── Record excerpts ──

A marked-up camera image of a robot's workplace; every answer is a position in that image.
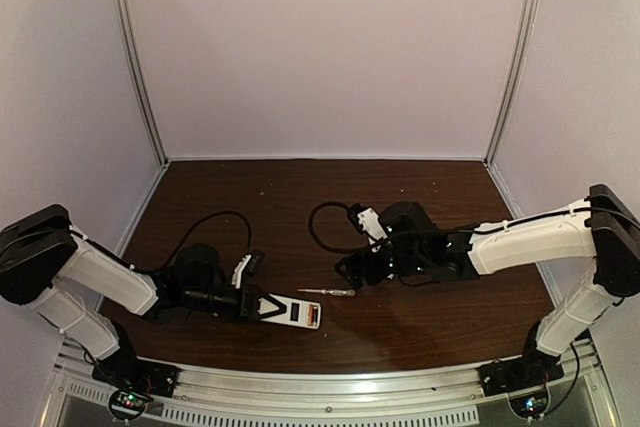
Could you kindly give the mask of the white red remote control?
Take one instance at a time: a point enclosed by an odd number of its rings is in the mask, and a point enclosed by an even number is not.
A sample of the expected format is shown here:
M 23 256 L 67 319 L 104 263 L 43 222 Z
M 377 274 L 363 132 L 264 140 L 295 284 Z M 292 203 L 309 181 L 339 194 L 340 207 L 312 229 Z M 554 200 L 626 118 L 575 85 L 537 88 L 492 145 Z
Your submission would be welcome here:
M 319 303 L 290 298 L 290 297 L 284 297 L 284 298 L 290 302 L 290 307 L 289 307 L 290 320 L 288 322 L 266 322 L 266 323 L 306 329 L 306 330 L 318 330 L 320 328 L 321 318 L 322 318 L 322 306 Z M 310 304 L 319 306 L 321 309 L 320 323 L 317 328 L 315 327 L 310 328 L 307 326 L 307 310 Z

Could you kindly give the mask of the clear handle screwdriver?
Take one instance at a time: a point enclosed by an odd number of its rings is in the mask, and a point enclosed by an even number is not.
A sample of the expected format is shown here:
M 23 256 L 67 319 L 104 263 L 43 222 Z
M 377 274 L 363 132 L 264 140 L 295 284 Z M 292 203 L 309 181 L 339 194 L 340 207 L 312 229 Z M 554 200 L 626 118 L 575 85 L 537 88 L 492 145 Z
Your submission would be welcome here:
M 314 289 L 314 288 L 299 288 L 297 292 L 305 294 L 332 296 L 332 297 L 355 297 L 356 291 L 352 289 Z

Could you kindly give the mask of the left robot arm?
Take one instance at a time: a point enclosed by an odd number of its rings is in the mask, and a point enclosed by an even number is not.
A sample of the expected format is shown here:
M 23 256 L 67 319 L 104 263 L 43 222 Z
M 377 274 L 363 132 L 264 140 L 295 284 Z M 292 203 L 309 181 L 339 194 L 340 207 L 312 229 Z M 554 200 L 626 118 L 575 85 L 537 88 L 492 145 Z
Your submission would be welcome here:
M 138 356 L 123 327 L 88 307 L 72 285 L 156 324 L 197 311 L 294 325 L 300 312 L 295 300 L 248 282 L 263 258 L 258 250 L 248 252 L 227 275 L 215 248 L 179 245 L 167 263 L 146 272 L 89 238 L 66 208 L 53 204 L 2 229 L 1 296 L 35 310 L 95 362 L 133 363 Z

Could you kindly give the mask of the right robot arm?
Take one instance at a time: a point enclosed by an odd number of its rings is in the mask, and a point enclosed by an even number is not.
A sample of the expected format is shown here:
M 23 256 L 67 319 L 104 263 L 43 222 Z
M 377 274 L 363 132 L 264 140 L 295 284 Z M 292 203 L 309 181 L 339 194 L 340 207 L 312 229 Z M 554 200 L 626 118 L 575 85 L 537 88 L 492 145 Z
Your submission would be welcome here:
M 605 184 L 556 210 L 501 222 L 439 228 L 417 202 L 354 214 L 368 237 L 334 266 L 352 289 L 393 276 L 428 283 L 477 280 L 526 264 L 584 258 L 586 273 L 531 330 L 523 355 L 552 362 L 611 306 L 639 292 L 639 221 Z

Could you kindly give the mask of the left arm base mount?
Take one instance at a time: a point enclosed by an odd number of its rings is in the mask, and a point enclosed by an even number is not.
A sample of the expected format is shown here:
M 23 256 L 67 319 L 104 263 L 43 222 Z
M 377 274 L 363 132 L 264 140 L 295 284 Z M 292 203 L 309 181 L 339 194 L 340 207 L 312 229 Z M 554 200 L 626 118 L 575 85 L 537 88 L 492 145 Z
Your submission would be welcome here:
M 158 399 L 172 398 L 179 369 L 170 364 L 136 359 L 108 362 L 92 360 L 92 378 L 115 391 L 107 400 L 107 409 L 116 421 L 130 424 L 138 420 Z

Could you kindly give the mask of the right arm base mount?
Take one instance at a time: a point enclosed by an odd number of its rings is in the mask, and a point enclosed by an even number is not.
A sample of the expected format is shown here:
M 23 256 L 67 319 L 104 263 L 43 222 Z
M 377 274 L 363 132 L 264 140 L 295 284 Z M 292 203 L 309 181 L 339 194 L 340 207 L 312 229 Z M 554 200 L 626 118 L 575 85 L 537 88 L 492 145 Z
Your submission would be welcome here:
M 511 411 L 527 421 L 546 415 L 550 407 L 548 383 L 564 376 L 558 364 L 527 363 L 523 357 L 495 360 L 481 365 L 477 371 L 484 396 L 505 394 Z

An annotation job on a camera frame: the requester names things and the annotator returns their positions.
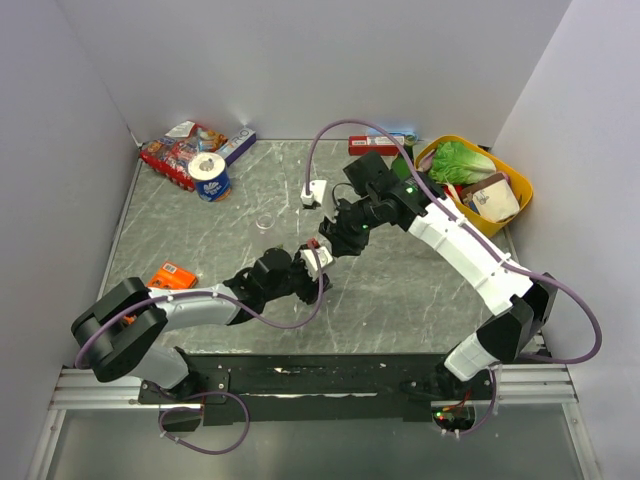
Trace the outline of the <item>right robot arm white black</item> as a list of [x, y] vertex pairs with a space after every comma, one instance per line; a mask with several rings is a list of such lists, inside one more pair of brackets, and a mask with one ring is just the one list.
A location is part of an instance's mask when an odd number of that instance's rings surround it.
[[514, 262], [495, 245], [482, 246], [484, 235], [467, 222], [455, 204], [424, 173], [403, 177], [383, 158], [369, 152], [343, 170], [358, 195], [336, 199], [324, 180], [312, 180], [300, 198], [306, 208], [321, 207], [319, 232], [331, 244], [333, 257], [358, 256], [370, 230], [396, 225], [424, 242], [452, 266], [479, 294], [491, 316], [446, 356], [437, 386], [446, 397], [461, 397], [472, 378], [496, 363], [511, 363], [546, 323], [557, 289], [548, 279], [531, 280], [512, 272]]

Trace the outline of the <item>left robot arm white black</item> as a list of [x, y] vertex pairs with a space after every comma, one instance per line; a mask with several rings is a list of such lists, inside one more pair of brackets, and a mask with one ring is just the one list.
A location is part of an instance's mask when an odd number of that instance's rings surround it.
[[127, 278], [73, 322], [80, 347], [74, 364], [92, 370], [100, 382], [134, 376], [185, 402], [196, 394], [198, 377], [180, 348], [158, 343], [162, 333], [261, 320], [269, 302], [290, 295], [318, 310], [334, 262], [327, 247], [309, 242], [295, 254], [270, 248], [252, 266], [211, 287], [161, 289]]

───

**What you need to do**:
Without the pictures, please output every record exactly.

**Exercise response**:
A marked-up camera image of a robot's workplace; every answer is a position in that image.
Could you kindly give the mask of the white red remote control?
Take one instance at a time: a point enclosed by an odd number of its rings is in the mask, and a point enclosed by an even number is not.
A sample of the expected format is shown here:
M 23 256 L 67 319 L 104 263 L 43 222 Z
M 377 274 L 363 132 L 264 140 L 295 284 Z M 292 203 L 309 181 L 339 194 L 340 207 L 312 229 Z M 554 200 L 626 118 L 575 85 L 537 88 L 492 145 Z
Your submission would be welcome here:
M 319 303 L 290 298 L 290 297 L 284 297 L 284 298 L 290 302 L 290 307 L 289 307 L 290 320 L 288 322 L 266 322 L 266 323 L 306 329 L 306 330 L 318 330 L 320 328 L 321 318 L 322 318 L 322 306 Z M 310 304 L 319 306 L 321 309 L 320 323 L 317 328 L 315 327 L 310 328 L 307 326 L 307 310 Z

Could you kindly give the mask of the clear handle screwdriver?
Take one instance at a time: a point enclosed by an odd number of its rings is in the mask, and a point enclosed by an even number is not.
A sample of the expected format is shown here:
M 23 256 L 67 319 L 104 263 L 43 222 Z
M 377 274 L 363 132 L 264 140 L 295 284 Z M 292 203 L 309 181 L 339 194 L 340 207 L 312 229 Z M 554 200 L 626 118 L 575 85 L 537 88 L 492 145 Z
Your submission would be welcome here:
M 314 289 L 314 288 L 299 288 L 297 292 L 305 294 L 332 296 L 332 297 L 355 297 L 356 291 L 352 289 Z

Could you kindly give the mask of the left robot arm?
Take one instance at a time: a point enclosed by an odd number of its rings is in the mask, and a point enclosed by an even number is not.
A sample of the expected format is shown here:
M 23 256 L 67 319 L 104 263 L 43 222 Z
M 377 274 L 363 132 L 264 140 L 295 284 Z M 292 203 L 309 181 L 339 194 L 340 207 L 312 229 Z M 554 200 L 626 118 L 575 85 L 537 88 L 492 145 Z
Your submission would be welcome here:
M 138 356 L 123 327 L 88 307 L 72 285 L 156 324 L 197 311 L 294 325 L 300 312 L 295 300 L 248 282 L 263 258 L 258 250 L 248 252 L 227 275 L 215 248 L 179 245 L 167 263 L 146 272 L 89 238 L 66 208 L 53 204 L 2 229 L 1 296 L 35 310 L 95 362 L 133 363 Z

Could you kindly give the mask of the right robot arm?
Take one instance at a time: a point enclosed by an odd number of its rings is in the mask, and a point enclosed by an even number is not.
A sample of the expected format is shown here:
M 23 256 L 67 319 L 104 263 L 43 222 Z
M 377 274 L 363 132 L 264 140 L 295 284 Z M 292 203 L 309 181 L 339 194 L 340 207 L 312 229 Z M 554 200 L 626 118 L 575 85 L 537 88 L 492 145 Z
Your submission would be welcome here:
M 605 184 L 556 210 L 501 222 L 439 228 L 417 202 L 354 214 L 368 237 L 334 266 L 352 289 L 393 276 L 428 283 L 477 280 L 526 264 L 584 258 L 586 273 L 531 330 L 523 355 L 552 362 L 611 306 L 639 292 L 639 221 Z

Could you kindly give the mask of the left arm base mount?
Take one instance at a time: a point enclosed by an odd number of its rings is in the mask, and a point enclosed by an even number is not.
A sample of the expected format is shown here:
M 23 256 L 67 319 L 104 263 L 43 222 Z
M 377 274 L 363 132 L 264 140 L 295 284 Z M 292 203 L 309 181 L 339 194 L 340 207 L 312 229 Z M 554 200 L 626 118 L 575 85 L 537 88 L 492 145 Z
Your submission would be welcome here:
M 158 399 L 172 398 L 179 369 L 170 364 L 136 359 L 108 362 L 92 360 L 92 378 L 115 391 L 107 400 L 107 409 L 116 421 L 130 424 L 138 420 Z

Could you kindly give the mask of the right arm base mount?
Take one instance at a time: a point enclosed by an odd number of its rings is in the mask, and a point enclosed by an even number is not.
A sample of the expected format is shown here:
M 23 256 L 67 319 L 104 263 L 43 222 Z
M 377 274 L 363 132 L 264 140 L 295 284 Z M 292 203 L 309 181 L 339 194 L 340 207 L 312 229 Z M 554 200 L 626 118 L 575 85 L 537 88 L 492 145 Z
Your submission would be welcome here:
M 511 411 L 527 421 L 546 415 L 550 407 L 548 383 L 564 376 L 558 364 L 527 363 L 523 357 L 495 360 L 481 365 L 477 371 L 484 396 L 505 394 Z

An annotation job on a camera frame: the requester names things and the annotator returns their positions.
Trace the outline of the <item>right robot arm white black</item> as a list of [x, y] vertex pairs with a space after every comma, one instance per line; a mask with several rings is a list of such lists, inside one more pair of brackets, and a mask with one ring is just the one list.
A location is part of an instance's mask when an odd number of that instance's rings surround it.
[[514, 262], [495, 245], [482, 246], [484, 235], [467, 222], [455, 204], [424, 173], [403, 177], [383, 158], [369, 152], [343, 170], [358, 195], [336, 199], [324, 180], [312, 180], [300, 198], [306, 208], [321, 207], [319, 232], [331, 244], [333, 257], [358, 256], [370, 230], [396, 225], [424, 242], [452, 266], [479, 294], [491, 316], [446, 356], [437, 386], [446, 397], [461, 397], [472, 378], [496, 363], [511, 363], [546, 323], [557, 289], [548, 279], [531, 280], [512, 272]]

Trace the outline of the <item>left robot arm white black</item> as a list of [x, y] vertex pairs with a space after every comma, one instance per line; a mask with several rings is a list of such lists, inside one more pair of brackets, and a mask with one ring is just the one list.
A location is part of an instance's mask when an odd number of that instance's rings surround it.
[[127, 278], [73, 322], [80, 347], [74, 364], [92, 370], [100, 382], [134, 376], [185, 402], [196, 394], [198, 377], [180, 348], [158, 343], [162, 333], [261, 320], [269, 302], [290, 295], [318, 310], [334, 262], [327, 247], [309, 242], [295, 254], [270, 248], [252, 266], [211, 287], [161, 289]]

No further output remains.